In a study published in Development on September 26, scientists say they’ve characterized two retrovirus-derived genes that fight infections in the brains of mammals that give birth to live young, a group known as eutherians.

Study coauthor Tomoko Kaneko-Ishino, a geneticist at Tokai University in Japan, says it took her more than 30 years to uncover the function of two virus-derived genes. In an email to The Scientist, she writes that the new work’s roots extend back to a 1989 study on genomic imprinting, a phenomenon where maternal or paternal genes shut down the expression of genes from the other parent. Genomic imprinting is unique to mammals, and Kaneko-Ishino was curious how mammals evolved imprinting-related genes. She hypothesized at the time that the source of these new genes “might be exogenous DNA fragments derived from viruses, and mammals might have evolved to take advantage of them.”

See “Viral Remnants Help Regulate Human Immunity

Eleven years later, Kaneko-Ishino and her colleagues (as well as other researchers around the same time) discovered two virus-derived imprinted genes, Peg10 and Peg11, involved in placenta formation, another mammalian innovation. Kaneko-Ishino's group later investigated genes with similar sequences called retrotransposon Gag-like (RTL) genes (formerly sushi-ichi retrotransposon homolog, or SIRH, genes).

Over the next decade, Kaneko-Ishino’s team studied the function of RTL genes, and in experiments that would begin the new study, she compared the genomes of animals in various phylogenetic groups and found that two of these genes, RTL5 and RTL6, were evolutionarily conserved among eutherians but not in other mammals. “I thought it must be important,” she writes.

But further experiments suggested otherwise. Knocking out the genes in mice didn’t seem to do much. Mice appeared healthy without the genes, and for 15 years, as she and her team studied the animals, they failed to pinpoint the purpose of the genes or their proteins, despite trying various “gold standard” techniques, Kaneko-Ishino says.

She unearthed another clue three years ago, when her team used genetic engineering to attach fluorescent proteins to the ends of the RTL proteins in mice and saw that RTL5 and RTL6 were localized in immune cells in the brain called microglia. But the signal was very weak.

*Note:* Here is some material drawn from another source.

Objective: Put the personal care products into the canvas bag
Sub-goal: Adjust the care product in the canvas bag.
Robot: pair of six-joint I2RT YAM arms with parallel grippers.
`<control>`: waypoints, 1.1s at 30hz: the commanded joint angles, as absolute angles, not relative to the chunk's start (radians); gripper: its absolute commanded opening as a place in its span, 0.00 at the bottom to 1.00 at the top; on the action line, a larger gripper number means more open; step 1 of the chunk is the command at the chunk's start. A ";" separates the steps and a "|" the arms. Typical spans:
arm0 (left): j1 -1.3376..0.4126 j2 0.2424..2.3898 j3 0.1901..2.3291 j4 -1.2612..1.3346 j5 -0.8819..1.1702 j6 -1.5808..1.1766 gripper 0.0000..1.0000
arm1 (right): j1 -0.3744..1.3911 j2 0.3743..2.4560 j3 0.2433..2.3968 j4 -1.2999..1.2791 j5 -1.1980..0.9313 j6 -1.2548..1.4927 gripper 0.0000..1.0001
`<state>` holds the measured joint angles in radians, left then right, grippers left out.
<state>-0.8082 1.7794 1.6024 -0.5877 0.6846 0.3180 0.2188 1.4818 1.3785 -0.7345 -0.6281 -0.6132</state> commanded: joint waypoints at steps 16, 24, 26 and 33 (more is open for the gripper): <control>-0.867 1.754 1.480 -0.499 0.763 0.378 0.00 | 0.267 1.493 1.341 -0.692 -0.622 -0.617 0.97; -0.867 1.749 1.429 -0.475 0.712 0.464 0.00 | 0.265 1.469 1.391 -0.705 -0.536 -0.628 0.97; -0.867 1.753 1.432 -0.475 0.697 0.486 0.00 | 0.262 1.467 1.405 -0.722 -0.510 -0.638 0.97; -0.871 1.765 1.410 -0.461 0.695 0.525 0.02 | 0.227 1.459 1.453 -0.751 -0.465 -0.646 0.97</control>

Kaneko-Ishino and her team began looking for ways to enhance the signal, and, because only immune cells expressed the proteins, they thought that infection might do the trick. They began injecting fluorescently labeled toxins, including the bacterial toxin lipopolysaccharide (LPS) as well as nonmethylated DNA and double-strand RNA, both common viral warning signals, directly into the mice’s brains.

After an LPS injection, the researchers saw a sharp increase in the amount of RTL6 protein in the brain at the injection site. They also found that LPS lingered longer in the brains of RTL6 knockout mice than their normal counterparts, while RTL5 knockout mice were slower at clearing double-strand RNA. The study authors hypothesize that the two RTL proteins might clear out pathogenic substances during infection.

But surprisingly, says Kaneko-Ishino, RTL6 and RTL5 gene expression levels didn’t increase even in the presence of toxins. “They seem to be expressed all the time,” she explains, but the proteins only aggregate in response to infection.

The authors write that this is the first evidence of virally derived, eutherian-specific genes involved in immunity. “It is quite interesting that mammals reuse virus-derived genes not only for [the] innate immune system but also in formation of [the] placenta,” writes Kaneko-Ishino.

Florent Ginhoux, an immunologist at the Singapore Immunology Network who was not involved in the work, says that the study describes “an interesting observation,” but that he would have liked to see the authors test whether these genes are expressed solely in microglia or in other immune cells as well, and see if these genes may give rise to microglia’s unique functions. Microglia and other macrophages differentiate from cells that are conserved among primitive species beyond mammals, he notes, and the use of these genes may not be unique to microglia.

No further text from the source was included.